**What to do:** Each line of the data has to be retyped exactly as it is.

**Source data:**

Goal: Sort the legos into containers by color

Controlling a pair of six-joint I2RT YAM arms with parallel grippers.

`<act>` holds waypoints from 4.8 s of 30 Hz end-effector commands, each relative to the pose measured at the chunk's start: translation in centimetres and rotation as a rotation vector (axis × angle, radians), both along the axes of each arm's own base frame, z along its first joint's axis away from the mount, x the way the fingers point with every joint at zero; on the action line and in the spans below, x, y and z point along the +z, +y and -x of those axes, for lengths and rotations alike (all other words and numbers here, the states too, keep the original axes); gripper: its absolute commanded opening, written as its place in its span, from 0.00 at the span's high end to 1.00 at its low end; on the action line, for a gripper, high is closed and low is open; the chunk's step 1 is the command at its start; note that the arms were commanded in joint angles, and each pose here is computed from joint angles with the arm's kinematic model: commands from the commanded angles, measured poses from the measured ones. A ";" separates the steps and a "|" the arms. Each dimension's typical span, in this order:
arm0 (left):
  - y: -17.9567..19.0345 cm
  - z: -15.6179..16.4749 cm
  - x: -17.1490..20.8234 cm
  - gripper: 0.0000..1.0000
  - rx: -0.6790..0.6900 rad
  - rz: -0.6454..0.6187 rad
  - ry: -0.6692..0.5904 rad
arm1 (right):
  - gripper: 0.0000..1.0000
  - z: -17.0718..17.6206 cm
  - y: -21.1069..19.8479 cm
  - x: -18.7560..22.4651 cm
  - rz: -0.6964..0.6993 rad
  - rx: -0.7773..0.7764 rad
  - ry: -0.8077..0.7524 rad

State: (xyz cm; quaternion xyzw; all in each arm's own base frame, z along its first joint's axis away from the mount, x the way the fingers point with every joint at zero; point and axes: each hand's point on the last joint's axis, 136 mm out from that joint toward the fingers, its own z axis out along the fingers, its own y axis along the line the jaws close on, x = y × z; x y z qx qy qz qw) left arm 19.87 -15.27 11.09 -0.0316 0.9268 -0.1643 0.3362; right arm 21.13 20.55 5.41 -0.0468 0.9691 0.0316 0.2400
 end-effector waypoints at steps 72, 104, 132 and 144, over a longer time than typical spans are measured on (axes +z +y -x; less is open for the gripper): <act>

**Answer area:**
Goal: Sort the legos into containers by color

Controlling a pair of six-joint I2RT YAM arms with parallel grippers.

`<act>` holds waypoints from 4.8 s of 30 Hz end-effector commands, each relative to the pose measured at the chunk's start: translation in centimetres and rotation as a rotation vector (axis × angle, radians), both along the axes of each arm's own base frame, z along its first joint's axis away from the mount, x the way the fingers point with every joint at zero; on the action line and in the spans below, x, y and z point along the +z, +y and -x of those axes, for lengths and rotations alike (all other words and numbers here, the states too, keep the original axes); gripper: its absolute commanded opening, written as its place in its span, from 0.00 at the span's high end to 1.00 at its low end; on the action line, for a gripper, high is closed and low is open; the chunk's step 1 is the command at its start; note that the arms were commanded in joint angles, and each pose here is computed from joint angles with the arm's kinematic model: commands from the commanded angles, measured poses from the measured ones. A ";" separates the steps and a "|" the arms. Each dimension's typical span, in this order:
arm0 (left):
  - y: -17.9567..19.0345 cm
  - z: -15.6179..16.4749 cm
  - x: -17.1490..20.8234 cm
  - gripper: 0.0000..1.0000
  - rx: -0.6790..0.6900 rad
  - rz: -0.6454..0.6187 rad
  - ry: -0.6692..0.5904 rad
arm1 (right):
  - gripper: 0.0000..1.0000
  - z: -17.0718..17.6206 cm
  - y: -21.1069..19.8479 cm
  - x: -18.7560..22.4651 cm
  - rz: -0.6964..0.6993 rad
  - rx: -0.7773..0.7764 rad
  - ry: -0.8077..0.7524 rad

State: (xyz cm; quaternion xyzw; all in each arm's own base frame, z along its first joint's axis away from the mount, x the way the fingers point with every joint at zero; point and axes: each hand's point on the last joint's axis, 136 mm out from that joint toward the fingers, its own z axis out along the fingers, its own y axis along the line the jaws close on, x = y × z; x y z qx qy qz qw) left arm 19.87 -15.27 11.09 -0.0316 0.9268 -0.1643 0.3362; right arm 21.13 20.55 5.41 -0.0468 0.9691 0.0316 0.2400
 end-effector waypoints at steps 72, 104, 132 and 144, over a longer time than typical spans are measured on (axes +z +y -x; less is open for the gripper): <act>

Nothing else is needed to complete the exercise.